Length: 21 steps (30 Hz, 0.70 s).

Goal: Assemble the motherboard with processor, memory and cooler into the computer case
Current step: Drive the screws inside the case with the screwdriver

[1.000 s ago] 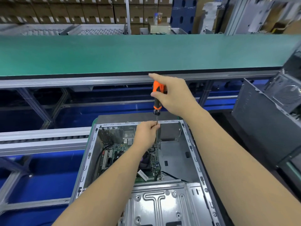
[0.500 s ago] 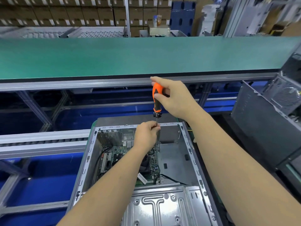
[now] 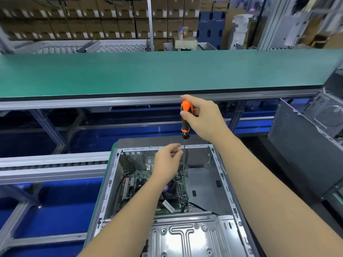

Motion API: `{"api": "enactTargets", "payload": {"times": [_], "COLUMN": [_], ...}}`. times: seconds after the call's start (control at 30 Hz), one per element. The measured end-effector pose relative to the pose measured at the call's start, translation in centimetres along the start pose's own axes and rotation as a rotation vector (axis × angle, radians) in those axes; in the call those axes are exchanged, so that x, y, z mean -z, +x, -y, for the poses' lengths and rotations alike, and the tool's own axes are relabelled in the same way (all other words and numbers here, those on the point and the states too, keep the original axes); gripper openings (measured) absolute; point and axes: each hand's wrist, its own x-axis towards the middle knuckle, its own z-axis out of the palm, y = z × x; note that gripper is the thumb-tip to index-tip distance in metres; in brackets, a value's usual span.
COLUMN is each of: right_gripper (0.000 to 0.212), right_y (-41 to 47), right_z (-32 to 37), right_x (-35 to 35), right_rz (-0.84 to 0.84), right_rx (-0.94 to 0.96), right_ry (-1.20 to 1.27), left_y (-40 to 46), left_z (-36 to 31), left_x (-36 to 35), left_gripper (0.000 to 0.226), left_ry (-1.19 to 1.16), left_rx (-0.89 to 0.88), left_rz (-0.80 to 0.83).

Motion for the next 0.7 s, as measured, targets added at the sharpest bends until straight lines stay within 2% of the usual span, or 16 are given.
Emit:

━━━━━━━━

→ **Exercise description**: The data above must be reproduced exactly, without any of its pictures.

→ **Result of the exercise**:
Length: 21 steps (30 Hz, 0.70 s).

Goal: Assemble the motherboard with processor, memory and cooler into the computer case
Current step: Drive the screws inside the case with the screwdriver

[1.000 s ago] 
[0.500 s ago] 
[now] 

Motion API: `{"api": "enactTargets", "payload": {"times": [_], "COLUMN": [_], ...}}`. times: seconds after the call's start (control at 30 Hz), one per element. The measured end-effector pose relative to the pose measured at the call's start, translation in centimetres along the start pose's own axes and rotation as a rotation vector (axis × angle, radians) in those axes; in the call those axes are exchanged, so that x, y, z mean -z, +x, -y, for the poses' lengths and rotations alike, and the tool's own axes are relabelled in the same way (all other words and numbers here, those on the point and the states too, keep the original axes); gripper openings (measured) absolute; point and axes: each hand's wrist, its own x-axis towards the middle knuckle, its own z-axis out of the palm, y = z × x; note that gripper is the thumb-tip to index-tip distance in metres; in brackets, a value's usual span.
COLUMN is each of: right_gripper (0.000 to 0.212), right_y (-41 to 47), right_z (-32 to 37), right_x (-35 to 35), right_rz (-0.84 to 0.84), right_rx (-0.94 to 0.96), right_ry (-1.20 to 1.27), left_y (-40 to 46), left_z (-36 to 31), left_x (-36 to 35), left_gripper (0.000 to 0.226), left_ry (-1.19 to 1.16), left_rx (-0.89 to 0.88), left_rz (-0.80 to 0.83).

Motion for the next 0.7 s, as measured, targets added at the sharpest bends until straight lines stay within 2% of the usual span, or 16 are given.
Emit:

There is nothing else to the answer.